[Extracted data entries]
──────────

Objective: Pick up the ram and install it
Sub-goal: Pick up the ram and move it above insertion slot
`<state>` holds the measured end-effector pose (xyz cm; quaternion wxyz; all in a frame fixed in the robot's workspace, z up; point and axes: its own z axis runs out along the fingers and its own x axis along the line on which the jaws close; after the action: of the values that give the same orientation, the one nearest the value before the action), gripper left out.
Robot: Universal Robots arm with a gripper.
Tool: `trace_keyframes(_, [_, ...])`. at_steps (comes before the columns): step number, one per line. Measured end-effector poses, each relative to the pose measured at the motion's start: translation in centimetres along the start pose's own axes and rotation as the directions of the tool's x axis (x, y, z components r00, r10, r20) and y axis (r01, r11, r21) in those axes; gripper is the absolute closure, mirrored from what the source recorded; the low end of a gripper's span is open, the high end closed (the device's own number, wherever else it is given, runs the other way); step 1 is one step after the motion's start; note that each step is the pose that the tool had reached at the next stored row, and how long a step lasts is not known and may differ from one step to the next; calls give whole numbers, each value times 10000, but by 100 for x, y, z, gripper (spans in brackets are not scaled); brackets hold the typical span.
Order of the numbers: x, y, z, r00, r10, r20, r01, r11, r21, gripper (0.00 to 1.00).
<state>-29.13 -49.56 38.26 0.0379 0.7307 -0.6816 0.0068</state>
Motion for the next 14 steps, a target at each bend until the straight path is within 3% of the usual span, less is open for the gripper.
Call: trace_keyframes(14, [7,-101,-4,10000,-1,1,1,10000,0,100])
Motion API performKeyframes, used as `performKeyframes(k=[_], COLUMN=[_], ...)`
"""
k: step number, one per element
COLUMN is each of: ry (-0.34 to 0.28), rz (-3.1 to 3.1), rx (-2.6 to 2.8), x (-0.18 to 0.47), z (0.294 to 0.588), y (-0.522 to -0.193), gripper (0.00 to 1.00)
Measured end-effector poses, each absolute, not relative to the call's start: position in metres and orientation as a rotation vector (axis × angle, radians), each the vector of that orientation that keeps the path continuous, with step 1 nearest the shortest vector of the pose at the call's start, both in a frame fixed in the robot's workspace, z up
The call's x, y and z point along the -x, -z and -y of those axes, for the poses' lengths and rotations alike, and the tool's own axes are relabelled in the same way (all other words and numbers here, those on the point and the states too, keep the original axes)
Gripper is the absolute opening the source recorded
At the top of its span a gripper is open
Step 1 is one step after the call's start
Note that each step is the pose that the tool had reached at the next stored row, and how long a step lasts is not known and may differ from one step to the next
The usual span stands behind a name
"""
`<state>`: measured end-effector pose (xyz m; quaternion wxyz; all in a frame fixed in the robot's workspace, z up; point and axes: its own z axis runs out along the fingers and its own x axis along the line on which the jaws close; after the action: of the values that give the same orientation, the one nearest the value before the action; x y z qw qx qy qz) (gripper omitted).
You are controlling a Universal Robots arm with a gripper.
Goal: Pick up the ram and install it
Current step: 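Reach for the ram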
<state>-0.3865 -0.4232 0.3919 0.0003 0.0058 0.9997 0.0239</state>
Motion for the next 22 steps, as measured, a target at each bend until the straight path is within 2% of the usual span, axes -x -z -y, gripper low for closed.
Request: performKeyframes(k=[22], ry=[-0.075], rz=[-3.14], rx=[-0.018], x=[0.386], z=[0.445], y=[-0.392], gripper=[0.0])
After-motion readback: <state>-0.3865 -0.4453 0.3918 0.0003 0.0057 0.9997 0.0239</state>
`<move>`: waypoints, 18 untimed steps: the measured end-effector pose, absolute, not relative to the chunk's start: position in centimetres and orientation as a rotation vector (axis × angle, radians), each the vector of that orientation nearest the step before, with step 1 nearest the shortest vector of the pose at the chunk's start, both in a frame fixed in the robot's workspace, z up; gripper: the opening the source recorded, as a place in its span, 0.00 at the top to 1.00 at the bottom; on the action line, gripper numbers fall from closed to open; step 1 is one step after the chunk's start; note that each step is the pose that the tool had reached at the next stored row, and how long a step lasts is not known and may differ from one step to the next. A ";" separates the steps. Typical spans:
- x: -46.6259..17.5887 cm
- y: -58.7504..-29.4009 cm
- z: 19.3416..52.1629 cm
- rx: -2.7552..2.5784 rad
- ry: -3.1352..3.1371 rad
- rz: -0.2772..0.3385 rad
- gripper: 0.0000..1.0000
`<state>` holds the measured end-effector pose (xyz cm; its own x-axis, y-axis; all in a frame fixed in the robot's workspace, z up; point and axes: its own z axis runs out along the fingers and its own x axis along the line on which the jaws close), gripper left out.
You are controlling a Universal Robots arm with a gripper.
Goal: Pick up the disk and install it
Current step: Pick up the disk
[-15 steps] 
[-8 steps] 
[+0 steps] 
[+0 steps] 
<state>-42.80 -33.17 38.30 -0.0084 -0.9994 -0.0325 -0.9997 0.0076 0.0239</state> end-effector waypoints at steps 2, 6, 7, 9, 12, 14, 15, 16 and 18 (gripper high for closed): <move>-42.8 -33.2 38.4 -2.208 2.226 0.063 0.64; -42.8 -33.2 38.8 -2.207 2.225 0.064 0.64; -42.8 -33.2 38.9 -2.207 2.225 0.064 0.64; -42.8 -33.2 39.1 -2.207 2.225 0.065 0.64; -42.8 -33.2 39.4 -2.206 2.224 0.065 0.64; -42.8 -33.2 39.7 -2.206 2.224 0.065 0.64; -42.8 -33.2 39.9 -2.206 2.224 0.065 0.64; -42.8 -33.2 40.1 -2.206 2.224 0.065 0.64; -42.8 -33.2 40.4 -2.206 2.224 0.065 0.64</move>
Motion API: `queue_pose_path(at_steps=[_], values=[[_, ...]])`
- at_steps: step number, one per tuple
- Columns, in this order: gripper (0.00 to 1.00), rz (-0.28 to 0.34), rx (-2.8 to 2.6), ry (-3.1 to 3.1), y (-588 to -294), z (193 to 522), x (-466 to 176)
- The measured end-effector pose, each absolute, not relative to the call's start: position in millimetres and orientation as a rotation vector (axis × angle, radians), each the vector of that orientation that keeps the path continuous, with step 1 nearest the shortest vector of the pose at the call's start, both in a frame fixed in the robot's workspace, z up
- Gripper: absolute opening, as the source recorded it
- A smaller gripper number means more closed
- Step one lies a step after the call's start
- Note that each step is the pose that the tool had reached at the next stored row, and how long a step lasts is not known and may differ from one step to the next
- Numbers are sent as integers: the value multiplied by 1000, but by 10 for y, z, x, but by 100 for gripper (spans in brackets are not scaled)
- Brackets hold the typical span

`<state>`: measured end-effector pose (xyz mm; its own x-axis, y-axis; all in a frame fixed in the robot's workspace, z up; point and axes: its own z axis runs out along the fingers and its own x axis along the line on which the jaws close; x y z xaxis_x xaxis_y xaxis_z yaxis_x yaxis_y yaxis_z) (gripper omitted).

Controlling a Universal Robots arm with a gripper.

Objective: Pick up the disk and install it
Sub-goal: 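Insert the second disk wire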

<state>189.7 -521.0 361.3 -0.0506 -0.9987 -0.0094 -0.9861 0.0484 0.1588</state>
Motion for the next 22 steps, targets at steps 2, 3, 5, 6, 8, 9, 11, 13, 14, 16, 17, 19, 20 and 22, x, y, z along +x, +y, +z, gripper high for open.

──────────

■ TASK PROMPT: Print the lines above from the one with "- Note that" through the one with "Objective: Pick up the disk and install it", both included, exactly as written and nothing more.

■ ANSWER BOX:
- Note that each step is the pose that the tool had reached at the next stored row, and how long a step lasts is not known and may differ from one step to the next
- Numbers are sent as integers: the value multiplied by 1000, but by 10 for y, z, x, but by 100 for gripper (spans in brackets are not scaled)
- Brackets hold the typical span

`<state>`: measured end-effector pose (xyz mm; its own x-axis, y-axis; all in a frame fixed in the robot's workspace, z up; point and axes: its own z axis runs out along the fingers and its own x axis along the line on which the jaws close; x y z xaxis_x xaxis_y xaxis_z yaxis_x yaxis_y yaxis_z) (gripper omitted).

Controlling a Universal Robots arm with a gripper.

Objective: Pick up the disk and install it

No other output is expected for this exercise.